The Kedro-Neptune plugin supports distributed pipeline execution. It works in Kedro setups that use orchestrators, such as Airflow or Kubeflow.

Kedro pipeline metadata visualized in Neptune

See Kedro example in Neptune  Code examples 

Before you start#

Installing the plugin#

To use your preinstalled version of Neptune together with the integration:

pip
pip install -U kedro-neptune
conda
conda install -c conda-forge kedro-neptune

To install both Neptune and the integration:

pip
pip install -U "neptune[kedro]"
conda
conda install -c conda-forge neptune kedro-neptune
Passing your Neptune credentials

Once you've registered and created a project, set your Neptune API token and full project name to the NEPTUNE_API_TOKEN and NEPTUNE_PROJECT environment variables, respectively.

export NEPTUNE_API_TOKEN="h0dHBzOi8aHR0cHM.4kl0jvYh3Kb8...6Lc"

To find your API token: In the bottom-left corner of the Neptune app, expand the user menu and select Get my API token.

export NEPTUNE_PROJECT="ml-team/classification"

Your full project name has the form workspace-name/project-name. You can copy it from the project settings: Click the menu in the top-right → Edit project details.

On Windows, navigate to SettingsEdit the system environment variables, or enter the following in Command Prompt: setx SOME_NEPTUNE_VARIABLE 'some-value'


While it's not recommended especially for the API token, you can also pass your credentials in the code when initializing Neptune.

run = neptune.init_run(
    project="ml-team/classification",  # your full project name here
    api_token="h0dHBzOi8aHR0cHM6Lkc78ghs74kl0jvYh...3Kb8",  # your API token here
)

For more help, see Set Neptune credentials.

Setup and logging example#

  1. Create a Kedro project from the spaceflights starter.
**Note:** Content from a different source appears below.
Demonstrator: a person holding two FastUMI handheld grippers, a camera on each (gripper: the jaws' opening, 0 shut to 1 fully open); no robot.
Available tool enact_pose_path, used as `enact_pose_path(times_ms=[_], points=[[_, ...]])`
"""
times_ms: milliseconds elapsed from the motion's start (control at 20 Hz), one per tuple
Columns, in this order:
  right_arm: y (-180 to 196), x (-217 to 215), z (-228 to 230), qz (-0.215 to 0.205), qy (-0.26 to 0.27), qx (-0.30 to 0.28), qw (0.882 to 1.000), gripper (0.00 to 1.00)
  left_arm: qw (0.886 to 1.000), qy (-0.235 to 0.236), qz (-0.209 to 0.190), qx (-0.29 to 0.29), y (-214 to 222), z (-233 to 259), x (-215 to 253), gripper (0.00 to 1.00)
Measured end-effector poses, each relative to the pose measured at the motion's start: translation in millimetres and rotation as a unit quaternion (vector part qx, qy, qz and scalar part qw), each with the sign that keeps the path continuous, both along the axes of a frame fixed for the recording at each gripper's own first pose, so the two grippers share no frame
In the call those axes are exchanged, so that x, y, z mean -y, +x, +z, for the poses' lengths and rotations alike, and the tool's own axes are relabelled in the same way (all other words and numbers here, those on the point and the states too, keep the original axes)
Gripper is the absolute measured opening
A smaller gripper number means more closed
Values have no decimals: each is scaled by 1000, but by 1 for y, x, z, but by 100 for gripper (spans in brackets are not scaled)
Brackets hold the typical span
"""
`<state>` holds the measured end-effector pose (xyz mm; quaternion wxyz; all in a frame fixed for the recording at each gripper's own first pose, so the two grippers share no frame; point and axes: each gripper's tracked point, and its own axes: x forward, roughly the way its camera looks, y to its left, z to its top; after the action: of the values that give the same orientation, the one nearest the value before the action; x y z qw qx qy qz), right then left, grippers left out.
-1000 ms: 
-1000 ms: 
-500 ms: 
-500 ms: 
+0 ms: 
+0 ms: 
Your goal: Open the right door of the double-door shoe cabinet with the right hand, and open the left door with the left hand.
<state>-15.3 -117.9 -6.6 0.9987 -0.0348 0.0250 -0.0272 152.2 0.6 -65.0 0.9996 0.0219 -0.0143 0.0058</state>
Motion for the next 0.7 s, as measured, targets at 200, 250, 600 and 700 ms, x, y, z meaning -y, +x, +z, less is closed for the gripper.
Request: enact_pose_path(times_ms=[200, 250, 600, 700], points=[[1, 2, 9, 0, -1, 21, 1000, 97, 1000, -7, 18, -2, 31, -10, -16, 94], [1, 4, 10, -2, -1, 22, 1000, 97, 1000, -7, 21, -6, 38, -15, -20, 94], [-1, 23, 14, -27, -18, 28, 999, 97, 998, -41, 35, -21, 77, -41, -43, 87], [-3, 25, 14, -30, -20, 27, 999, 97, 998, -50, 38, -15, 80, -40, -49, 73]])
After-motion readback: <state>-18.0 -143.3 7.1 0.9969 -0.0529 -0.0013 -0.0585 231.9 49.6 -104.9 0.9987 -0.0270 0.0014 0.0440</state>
    1. To create a Kedro starter project, enter the following on the command line or in a terminal app:

      kedro new --starter=spaceflights-pandas
      

      For detailed instructions, see the Kedro docs .

    2. Follow the instructions and choose a name for your Kedro project.

    3. Navigate to your new Kedro project directory.
    Example structure
    spaceflights-pandas
    ├── conf
        ├── base
            ├── catalog.yml
            ├── neptune.yml
            ...
        ├── local
            ├── credentials_neptune.yml
        ... 
    ├── data
    ├── docs
    ├── notebooks
    ├── src
        └── spaceflights-pandas
            ├── pipelines
                ├── data_processing
                ├── data_science
                    ├── nodes.py
                    ├── pipeline.py
                    ...
                ...
            ├── settings.py
            ...        
    ...
    

    In this example, we'll use catalog.yml, neptune.yml, credentials_neptune.yml, nodes.py, pipeline.py, and settings.py.

  2. Initialize the Kedro-Neptune plugin.

    1. In your Kedro project directory, enter the kedro neptune init command:

      kedro neptune init
      

      Tip

      You can log dependencies with the dependencies parameter. Either pass the path to your requirements file, or pass infer to have Neptune log the currently installed dependencies in your environment.

      kedro neptune init --dependencies infer
      
    2. You are prompted for your API token.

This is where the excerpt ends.